ROMA. Terza sconfitta in quattro partite  per la Roma senza Totti, e il Milan passa all'Olimpico, dove non  vinceva contro i giallorossi dal marzo del 2005. La squadra di  Allegri fa capire di essere tornata al ruolo che le compete,  ovvero di grande favorita per lo scudetto, trascinata dal solito  Ibrahimovic ed agevolata dai ritmi bassi e dal non gioco  dell'avversaria, che si rende pericolosa e assume l'iniziativa  soltanto nei primi venti minuti della ripresa. Più equilibrato  era stato il primo tempo, caratterizzato però da amnesie  difensive da cui erano nati i gol, tutti e tre segnati (da Ibra,  Burdisso e Nesta) con dei colpi di testa. Sull'1-2 per il Milan  la Roma subiva ancora una volta una rete a difesa schierata.     Di sicuro la rivoluzione calcistica di Luis Enrique oggi non  si è vista, e non è stata la Roma di Genova capace di perdere  pur dominando. Qui il successo del Milan è stato meritato, e la  squadra giallorossa di nuovo poco concreta.

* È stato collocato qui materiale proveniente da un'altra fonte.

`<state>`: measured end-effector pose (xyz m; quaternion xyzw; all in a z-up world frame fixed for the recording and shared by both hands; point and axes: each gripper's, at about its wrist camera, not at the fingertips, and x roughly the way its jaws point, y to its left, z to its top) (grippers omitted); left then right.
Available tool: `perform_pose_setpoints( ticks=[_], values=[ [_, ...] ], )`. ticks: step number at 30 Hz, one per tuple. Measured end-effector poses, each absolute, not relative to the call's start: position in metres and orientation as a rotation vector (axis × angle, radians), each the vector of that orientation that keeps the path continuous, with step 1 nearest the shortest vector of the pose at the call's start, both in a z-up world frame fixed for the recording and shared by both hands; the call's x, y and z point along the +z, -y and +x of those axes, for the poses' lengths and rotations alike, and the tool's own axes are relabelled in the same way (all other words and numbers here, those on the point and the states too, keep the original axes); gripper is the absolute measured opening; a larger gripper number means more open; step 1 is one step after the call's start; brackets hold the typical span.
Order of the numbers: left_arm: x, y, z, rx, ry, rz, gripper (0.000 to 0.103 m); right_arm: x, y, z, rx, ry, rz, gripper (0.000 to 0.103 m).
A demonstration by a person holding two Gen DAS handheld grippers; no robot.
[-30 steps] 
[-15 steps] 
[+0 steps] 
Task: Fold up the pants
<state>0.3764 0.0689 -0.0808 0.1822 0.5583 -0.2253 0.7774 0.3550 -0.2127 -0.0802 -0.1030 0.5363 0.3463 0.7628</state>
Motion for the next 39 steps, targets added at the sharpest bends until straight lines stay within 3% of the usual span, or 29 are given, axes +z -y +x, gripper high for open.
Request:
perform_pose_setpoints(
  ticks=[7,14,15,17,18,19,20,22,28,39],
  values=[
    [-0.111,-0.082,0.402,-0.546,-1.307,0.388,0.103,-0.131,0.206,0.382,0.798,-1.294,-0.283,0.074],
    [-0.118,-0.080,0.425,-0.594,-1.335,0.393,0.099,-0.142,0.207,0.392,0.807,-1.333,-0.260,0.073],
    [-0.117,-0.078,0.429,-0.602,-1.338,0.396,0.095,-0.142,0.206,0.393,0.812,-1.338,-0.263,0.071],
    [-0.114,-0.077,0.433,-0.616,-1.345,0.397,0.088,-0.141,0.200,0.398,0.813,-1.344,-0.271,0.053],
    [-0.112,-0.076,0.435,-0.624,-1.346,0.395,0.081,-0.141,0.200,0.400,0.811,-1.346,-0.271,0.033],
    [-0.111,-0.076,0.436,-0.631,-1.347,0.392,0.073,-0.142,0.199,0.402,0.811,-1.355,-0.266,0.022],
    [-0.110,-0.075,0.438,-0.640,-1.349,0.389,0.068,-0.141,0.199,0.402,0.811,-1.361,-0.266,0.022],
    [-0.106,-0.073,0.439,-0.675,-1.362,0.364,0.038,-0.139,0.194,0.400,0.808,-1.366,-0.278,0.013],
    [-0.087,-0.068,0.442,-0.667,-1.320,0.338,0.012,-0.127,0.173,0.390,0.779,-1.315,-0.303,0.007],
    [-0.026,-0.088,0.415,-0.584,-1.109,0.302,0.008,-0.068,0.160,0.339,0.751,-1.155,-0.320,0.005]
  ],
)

Osvaldo non ha  minimamente inciso, e si è fatto vedere soltanto quando ha  sprecato un paio di palloni tirandoli addosso ad Abbiati, mentre  Borini si è fatto prima notare con un'azione (su di lui ha  salvato Thiago Silva), poi si è infortunato lasciando spazio a  Bojan, messosi in evidenza solo in occasione della rete del 2-3  segnata con un tap-in su tiro di Lamela (l'argentino era entrato  al posto del connazionale Gago) non trattenuto da Abbiati.     Per la squadra di Luis Enrique, inchiodata a quota 11 punti  in classifica, c'é ora l'urgenza di qualche risultato positivo,  a cominciare dall'appuntamento che l'opporrà fra otto giorni al  Novara sul sintetico del 'Piola', altrimenti l'allenatore  tornerà sulla graticola dell'etere romano e di un ambiente  sempre effervescente. Forse aveva ragione Vincenzino Montella  quando, dopo Lazio-Catania, affermava che se al posto di 'Lucho'  ci fosse stato lui, con questi risultati (eliminazione  dall'Europa compresa) sarebbe già stato mandato a fare il  commentatore televisivo.    


Ma la Roma è questa e non ha certo la statura di un Milan  che ha l'arma letale Ibra e tutta l'intenzione di tenere lo  scudetto cucito sulla sua maglia. Ha cominciato a fare sul  serio, agevolata dai ritmi bassi dei romanisti, fin dal 17',  quando il suo bomber svedese ha segnato intervenendo di testa a  sovrastare Juan sul cross dell'ex Aquilani. Undici minuti dopo  il pareggio giallorosso con un perfetto inserimento di testa di  Burdisso sull'angolo di Pjanic e con Zambrotta troppo incerto.  Appena 120 secondi dopo gol in fotocopia, stavolta del Milan,  con Nesta che colpisce di testa sul corner del brasiliano  Robinho. Era l'1-2 con cui si chiudeva il primo tempo, in cui è  da sottolineare anche come il Milan sia stato graziato  dall'arbitro Damato che ha ammonito tardivamente (solo al terzo  duro intervento) il falloso Van Bommel.    


La Roma spingeva all'inizio della ripresa, prima con Bojan  che mancava l'intervento da sotto misura, poi con una bella  punizione di Pjanic deviata in angolo da Abbiati. Il Milan  sembrava alle corde, c'era anche un sinistro di Lamela deviato  da Abbiati e l'occasione sprecata da Osvaldo sul successivo  corner, poi però riveniva fuori il Milan prima con un bel tiro  di Aquilani a lato e successivamente con una magia di Cassano  con tiro da dimenticare. Nemmeno due minuti dopo rete dell'1-3  milanista, ancora con un colpo di testa di Ibra su cross di  Aquilani, servito dal troppo solo (dov'erano i romanisti?)  Cassano. Nocerino si divorava l'1-4 tirando fuori a porta vuota  sull'assist di Cassano, poi c'era la rete di Bojan che faceva da  prologo all'inutile assalto finale dei padroni di casa e  all'espulsione del tecnico Allegri (preceduta da quella di  Boateng subito dopo la sua sostituzione). C'era un'ultima  prodezza al 94' di Abbiati, autentico kamikaze, poi il Milan  portava via i tre punti. I rossoneri sono tornati, e vogliono  lottare per il tricolore fino all'ultimo.